━━━ Data excerpt

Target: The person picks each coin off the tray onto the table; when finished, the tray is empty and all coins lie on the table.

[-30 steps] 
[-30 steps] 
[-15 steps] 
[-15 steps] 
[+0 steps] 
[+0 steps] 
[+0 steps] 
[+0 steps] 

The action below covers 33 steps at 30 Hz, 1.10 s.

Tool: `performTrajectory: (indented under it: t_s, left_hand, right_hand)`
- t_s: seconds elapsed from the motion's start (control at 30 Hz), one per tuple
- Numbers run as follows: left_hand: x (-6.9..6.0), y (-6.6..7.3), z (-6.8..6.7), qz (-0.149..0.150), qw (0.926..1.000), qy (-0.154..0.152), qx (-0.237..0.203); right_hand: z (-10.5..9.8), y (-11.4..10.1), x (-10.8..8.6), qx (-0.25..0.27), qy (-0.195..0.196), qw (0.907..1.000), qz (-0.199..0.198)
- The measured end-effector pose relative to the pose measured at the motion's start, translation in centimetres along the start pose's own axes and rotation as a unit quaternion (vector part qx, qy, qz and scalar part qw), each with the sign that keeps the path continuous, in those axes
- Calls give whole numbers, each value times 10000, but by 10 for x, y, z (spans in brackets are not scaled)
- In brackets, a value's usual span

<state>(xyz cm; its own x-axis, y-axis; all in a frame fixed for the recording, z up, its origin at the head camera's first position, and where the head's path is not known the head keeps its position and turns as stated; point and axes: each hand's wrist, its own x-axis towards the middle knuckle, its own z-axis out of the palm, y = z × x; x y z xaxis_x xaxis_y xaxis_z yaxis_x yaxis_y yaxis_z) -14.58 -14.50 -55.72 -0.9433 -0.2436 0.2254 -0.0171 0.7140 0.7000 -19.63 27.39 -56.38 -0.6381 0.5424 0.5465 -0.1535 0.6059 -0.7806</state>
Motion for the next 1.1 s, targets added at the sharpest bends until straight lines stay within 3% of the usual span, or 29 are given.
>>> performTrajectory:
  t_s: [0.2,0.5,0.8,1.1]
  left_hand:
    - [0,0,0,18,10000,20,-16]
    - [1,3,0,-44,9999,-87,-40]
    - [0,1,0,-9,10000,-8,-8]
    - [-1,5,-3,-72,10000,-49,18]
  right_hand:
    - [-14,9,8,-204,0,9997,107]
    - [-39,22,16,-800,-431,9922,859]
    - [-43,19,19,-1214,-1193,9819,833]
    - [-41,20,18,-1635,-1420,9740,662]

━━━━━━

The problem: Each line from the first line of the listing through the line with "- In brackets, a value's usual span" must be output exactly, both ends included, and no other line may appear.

Answer box:
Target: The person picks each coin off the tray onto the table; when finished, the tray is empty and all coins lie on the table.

[-30 steps] 
[-30 steps] 
[-15 steps] 
[-15 steps] 
[+0 steps] 
[+0 steps] 
[+0 steps] 
[+0 steps] 

The action below covers 33 steps at 30 Hz, 1.10 s.

Tool: `performTrajectory: (indented under it: t_s, left_hand, right_hand)`
- t_s: seconds elapsed from the motion's start (control at 30 Hz), one per tuple
- Numbers run as follows: left_hand: x (-6.9..6.0), y (-6.6..7.3), z (-6.8..6.7), qz (-0.149..0.150), qw (0.926..1.000), qy (-0.154..0.152), qx (-0.237..0.203); right_hand: z (-10.5..9.8), y (-11.4..10.1), x (-10.8..8.6), qx (-0.25..0.27), qy (-0.195..0.196), qw (0.907..1.000), qz (-0.199..0.198)
- The measured end-effector pose relative to the pose measured at the motion's start, translation in centimetres along the start pose's own axes and rotation as a unit quaternion (vector part qx, qy, qz and scalar part qw), each with the sign that keeps the path continuous, in those axes
- Calls give whole numbers, each value times 10000, but by 10 for x, y, z (spans in brackets are not scaled)
- In brackets, a value's usual span

There is nothing more to add to the answer.